Relative to saturated fatty acids, trans-fatty acids/hydrogenated fat-enriched diets have been reported to increase low density lipoprotein (LDL) cholesterol levels and either decrease or have no effect on high density lipoprotein (HDL) cholesterol levels. To better understand the effect of trans-fatty acids/hydrogenated fat on HDL cholesterol levels and metabolism, 36 subjects (female, n = 18; male, n = 18) were provided with each of three diets containing, as the major sources of fat, vegetable oil-based semiliquid margarine, traditional stick margarine, or butter for 35-day periods. LDL cholesterol levels were 155 +/- 27, 168 +/- 30, and 177 +/- 32 mg/dl after subjects followed the semiliquid margarine, stick margarine, and butter-enriched diets, respectively. HDL cholesterol levels were 43 +/- 10, 42 +/- 9, and 45 +/- 10 mg/dl, respectively. Dietary response in apolipoprotein (apo) A-I levels was similar to that in HDL cholesterol levels. HDL(2) cholesterol levels were 12 +/- 7, 11 +/- 6, and 14 +/- 7 mg/dl, respectively. There was virtually no effect of dietary fat on HDL3 cholesterol levels. The dietary perturbations had a larger effect on particles containing apoA-I only (Lp A-I) than apoA-I and A-II (Lp A-I/A-II). Cholesterol ester transfer protein (CETP) activity was 13.28 +/- 5.76, 15.74 +/- 5.41, and 14.35 +/- 4.77 mmol x h(-1) x ml(-1), respectively. Differences in CETP, phospholipid transfer protein activity, or the fractional esterification rate of cholesterol in HDL did not account for the differences observed in HDL cholesterol levels.These data suggest that the saturated fatty acid component, rather than the trans- or polyunsaturated fatty acid component, of the diets was the putative factor in modulating HDL cholesterol response.     

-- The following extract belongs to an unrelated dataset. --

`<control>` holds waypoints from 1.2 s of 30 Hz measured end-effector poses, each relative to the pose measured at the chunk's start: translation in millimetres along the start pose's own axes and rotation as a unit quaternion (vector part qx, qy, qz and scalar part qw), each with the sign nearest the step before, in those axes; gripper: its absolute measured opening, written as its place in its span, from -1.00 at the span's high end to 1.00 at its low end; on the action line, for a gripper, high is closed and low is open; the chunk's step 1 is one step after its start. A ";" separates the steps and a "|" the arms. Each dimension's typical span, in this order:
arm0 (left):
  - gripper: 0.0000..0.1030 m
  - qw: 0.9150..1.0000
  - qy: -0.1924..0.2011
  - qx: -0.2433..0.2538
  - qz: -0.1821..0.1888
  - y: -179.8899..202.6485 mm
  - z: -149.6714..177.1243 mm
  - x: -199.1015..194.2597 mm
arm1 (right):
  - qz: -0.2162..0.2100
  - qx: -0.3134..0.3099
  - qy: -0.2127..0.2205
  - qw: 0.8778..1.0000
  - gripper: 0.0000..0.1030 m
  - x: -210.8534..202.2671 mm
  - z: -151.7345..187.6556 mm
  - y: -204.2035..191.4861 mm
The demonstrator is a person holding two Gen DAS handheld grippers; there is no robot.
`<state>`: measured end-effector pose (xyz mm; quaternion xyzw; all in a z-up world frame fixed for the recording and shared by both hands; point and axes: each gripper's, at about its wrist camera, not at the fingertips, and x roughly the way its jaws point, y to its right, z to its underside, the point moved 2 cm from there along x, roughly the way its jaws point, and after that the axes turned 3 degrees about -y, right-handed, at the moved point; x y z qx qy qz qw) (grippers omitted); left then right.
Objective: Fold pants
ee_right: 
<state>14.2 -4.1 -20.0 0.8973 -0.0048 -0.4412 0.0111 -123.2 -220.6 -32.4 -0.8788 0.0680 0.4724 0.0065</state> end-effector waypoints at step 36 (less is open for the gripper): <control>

Hydrogenation alternatives: effects of trans fatty acids and stearic acid versus linoleic acid on serum lipids and lipoproteins in humans.

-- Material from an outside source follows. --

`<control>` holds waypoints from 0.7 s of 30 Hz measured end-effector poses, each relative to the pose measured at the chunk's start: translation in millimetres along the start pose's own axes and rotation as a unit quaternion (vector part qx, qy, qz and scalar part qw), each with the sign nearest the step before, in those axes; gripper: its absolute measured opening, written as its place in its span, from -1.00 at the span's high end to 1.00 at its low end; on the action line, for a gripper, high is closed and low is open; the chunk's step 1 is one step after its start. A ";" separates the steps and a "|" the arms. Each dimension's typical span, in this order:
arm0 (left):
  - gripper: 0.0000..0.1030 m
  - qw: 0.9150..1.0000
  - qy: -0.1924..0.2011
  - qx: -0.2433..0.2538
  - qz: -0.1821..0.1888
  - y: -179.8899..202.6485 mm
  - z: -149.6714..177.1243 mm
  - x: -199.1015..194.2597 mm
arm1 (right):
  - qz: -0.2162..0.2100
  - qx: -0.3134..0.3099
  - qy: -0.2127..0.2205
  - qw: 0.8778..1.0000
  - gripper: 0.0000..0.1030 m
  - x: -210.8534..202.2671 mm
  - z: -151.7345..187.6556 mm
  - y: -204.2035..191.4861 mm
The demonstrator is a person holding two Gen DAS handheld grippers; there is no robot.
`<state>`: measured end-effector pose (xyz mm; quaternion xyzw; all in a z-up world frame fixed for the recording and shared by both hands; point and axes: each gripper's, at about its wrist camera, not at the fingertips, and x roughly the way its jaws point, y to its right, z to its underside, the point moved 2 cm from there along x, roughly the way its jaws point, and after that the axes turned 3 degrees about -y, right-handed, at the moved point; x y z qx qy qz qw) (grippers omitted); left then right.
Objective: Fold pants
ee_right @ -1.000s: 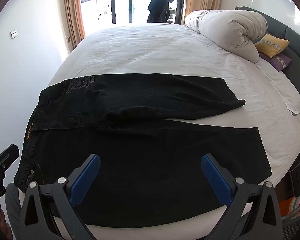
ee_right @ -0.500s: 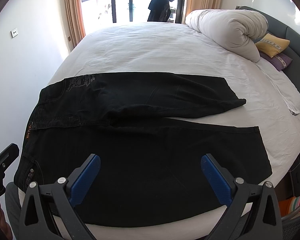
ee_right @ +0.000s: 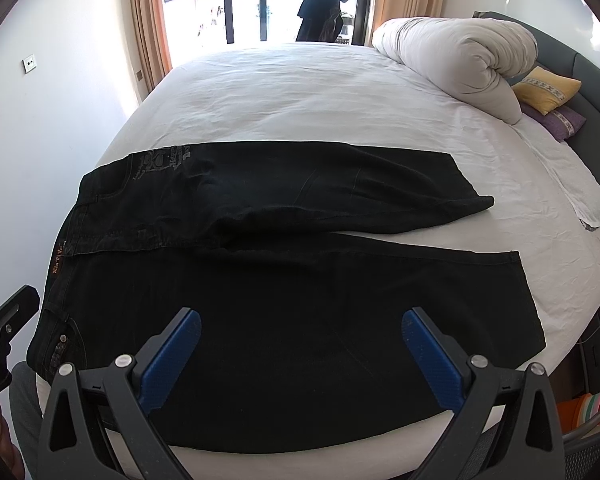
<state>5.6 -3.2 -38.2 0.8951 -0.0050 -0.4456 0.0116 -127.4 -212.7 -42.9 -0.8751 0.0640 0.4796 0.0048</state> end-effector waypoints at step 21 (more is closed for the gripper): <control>-1.00 0.999 -0.029 0.004 -0.015 -22.3 -26.3 52.0 | -0.033 -0.045 -0.009 0.998 -1.00 31.4 -31.7 12.5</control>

The objective of this study was to compare the effects of linoleic acid (cis,cis-C18:2(n-6)) and its hydrogenation products elaidic (trans-C18:1(n-9)) and stearic acid (C18:0) on serum lipoprotein levels in humans. Twenty-six men and 30 women, all normolipemic and apparently healthy, completed the trial. Three experimental diets were supplied to every subject for 3 weeks each, in random order (multiple cross-over). The Linoleate-diet provided 12.0% of total energy intake as linoleic acid, 2.8% as stearic acid, and 0.1% as trans fatty acids. The Stearate-diet supplied 3.9 energy % as linoleic acid, 11.8% stearic acid, and 0.3% trans fatty acids. The Trans-diet provided 3.8 energy % as linoleic acid, 3.0% stearic acid, and 7.7% as monounsaturated trans fatty acids, largely elaidic acid (trans-C18:1(n-9)). Other nutrients were constant. Fasting blood was sampled at the end of each dietary period. Mean (+/- SD) serum LDL cholesterol was 109 +/- 24 mg/dl (2.83 +/- 0.63 mmol/l) on the Linoleate-diet. It rose to 116 +/- 27 mg/dl (3.00 +/- 0.71 mmol/l) on the Stearate-diet (change, 7 mg/dl or 0.17 mmol/l, P = 0.0008) and to 119 +/- 25 mg/dl (3.07 +/- 0.65 mmol/l) on the Trans-diet (change, 9 mg/dl or 0.24 mmol/l, P less than 0.0001). High density lipoprotein (HDL) cholesterol decreased by 2 mg/dl (0.06 mmol/l, P less than 0.0001) on the Stearate-diet and by 4 mg/dl (0.10 mmol/l, P less than 0.0001) on the Trans-diet, both relative to linoleic acid. Our findings show that 7.7% of energy (mean, 24 g/day) of trans fatty acids in the diet significantly lowered HDL cholesterol and raised LDL cholesterol relative to linoleic acid. Combination with earlier results (Mensink, R. P., and M. B. Katan. 1990. N. Engl. J. Med. 323: 439-445) suggests a linear dose-response relation. Replacement of linoleic acid by stearic acid also caused somewhat lower HDL cholesterol and higher LDL cholesterol levels. Hydrogenation of linoleic acid to either stearic or trans fatty acids produces fatty acids that may increase LDL and decrease HDL cholesterol relative to linoleic acid itself.